Muted behind Carlyle’s fiery voice is his full awareness of the receding vision, of his own failure and futility. Futility breaks into the Pamphlets much as it had already done in Cromwell and as it would in Frederick, and the sustained sense of realism, of hopelessness, of the “mask” of the denunciatory voice, and of his role-playing saves the Pamphlets from the extremity of Nietzsche’s later social writings and prevents Carlyle from toppling into Nietzsche’s madness. Carlyle’s fierceness, intimately bound up with his sense of isolation and failure, is a desperate means of transforming his futility into courage.

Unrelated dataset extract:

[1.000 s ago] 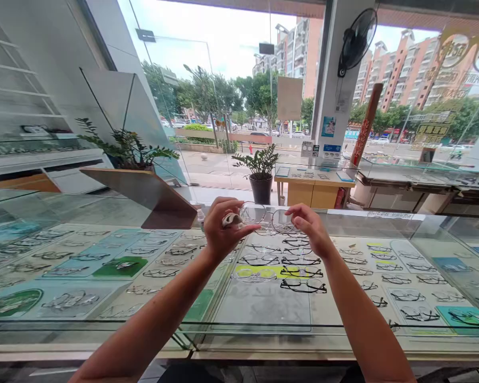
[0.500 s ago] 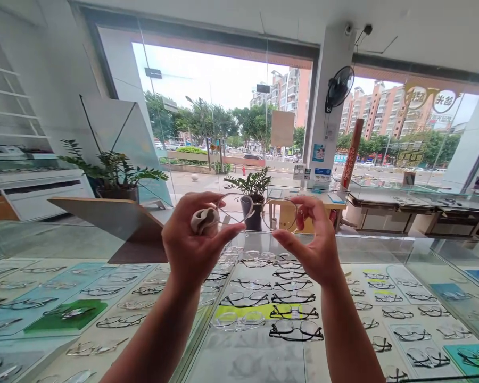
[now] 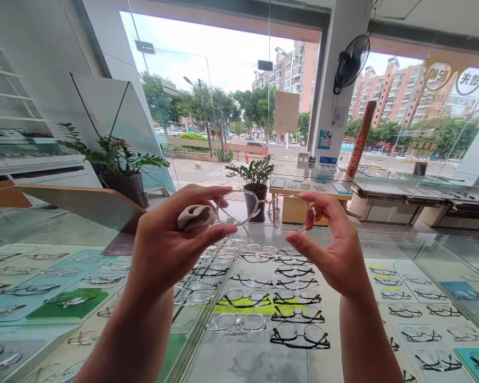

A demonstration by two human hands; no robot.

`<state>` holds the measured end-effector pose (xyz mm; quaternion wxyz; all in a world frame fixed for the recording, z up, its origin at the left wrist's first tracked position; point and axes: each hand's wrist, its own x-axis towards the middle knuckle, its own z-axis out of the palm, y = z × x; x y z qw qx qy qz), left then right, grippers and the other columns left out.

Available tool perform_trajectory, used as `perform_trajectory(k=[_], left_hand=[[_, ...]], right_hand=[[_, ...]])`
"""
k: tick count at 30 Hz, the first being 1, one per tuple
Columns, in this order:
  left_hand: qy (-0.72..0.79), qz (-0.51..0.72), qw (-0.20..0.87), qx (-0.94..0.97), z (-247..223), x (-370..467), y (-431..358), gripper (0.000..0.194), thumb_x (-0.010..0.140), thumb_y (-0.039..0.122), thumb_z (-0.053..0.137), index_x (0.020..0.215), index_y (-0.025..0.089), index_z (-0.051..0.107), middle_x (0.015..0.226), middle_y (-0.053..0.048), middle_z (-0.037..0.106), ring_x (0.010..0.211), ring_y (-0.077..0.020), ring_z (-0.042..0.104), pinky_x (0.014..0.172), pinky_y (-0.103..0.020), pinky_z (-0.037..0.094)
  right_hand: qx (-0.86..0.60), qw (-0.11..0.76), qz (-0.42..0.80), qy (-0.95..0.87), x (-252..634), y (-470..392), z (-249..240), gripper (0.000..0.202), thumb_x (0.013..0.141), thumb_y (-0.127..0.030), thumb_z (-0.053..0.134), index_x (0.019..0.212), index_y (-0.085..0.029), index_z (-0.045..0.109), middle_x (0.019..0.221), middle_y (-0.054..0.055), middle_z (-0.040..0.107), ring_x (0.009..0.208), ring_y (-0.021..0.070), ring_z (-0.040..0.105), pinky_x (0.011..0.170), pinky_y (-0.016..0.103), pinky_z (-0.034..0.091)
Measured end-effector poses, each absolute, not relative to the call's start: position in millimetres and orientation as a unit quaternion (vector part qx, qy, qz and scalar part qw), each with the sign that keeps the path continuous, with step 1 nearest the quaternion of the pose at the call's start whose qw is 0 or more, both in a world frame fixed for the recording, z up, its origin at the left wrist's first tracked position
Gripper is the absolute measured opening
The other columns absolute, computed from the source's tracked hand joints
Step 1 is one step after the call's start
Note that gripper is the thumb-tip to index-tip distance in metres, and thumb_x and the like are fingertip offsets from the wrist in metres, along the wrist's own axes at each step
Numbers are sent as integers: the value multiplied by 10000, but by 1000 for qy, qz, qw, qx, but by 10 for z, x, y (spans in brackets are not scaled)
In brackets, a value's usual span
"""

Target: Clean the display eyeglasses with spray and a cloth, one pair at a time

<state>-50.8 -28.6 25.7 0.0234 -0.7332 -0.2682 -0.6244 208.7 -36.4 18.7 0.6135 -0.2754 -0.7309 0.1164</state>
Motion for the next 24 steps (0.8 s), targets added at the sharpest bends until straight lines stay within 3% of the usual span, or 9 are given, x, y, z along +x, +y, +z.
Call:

To the whole world’s Yes, Carlyle answers No. Like Nietzsche, he dares to be a nay-sayer, but he swears an oath by the Eternal: “I can only say, if all the Parliaments in the world were to vote that such a thing was just, I should feel painfully constrained to answer, at my peril, ‘No, by the Eternal, never!’” (LDP, 155). In swearing by the Eternal, Carlyle gains the added dimension of being the Miltonic one just man, Abdiel alone against all of Satan and his hosts. But such a No can only intensify and accelerate society’s rejection of both Carlyle and his vision, and, indeed, Carlyle seems to invite that rejection as a kind of martyrdom and crucifixion, a proof of his own worth. When destruction by society is essential to the true hero, society becomes more and more contemptible, the vision more affirmative and more intense, Carlyle further and further alienated.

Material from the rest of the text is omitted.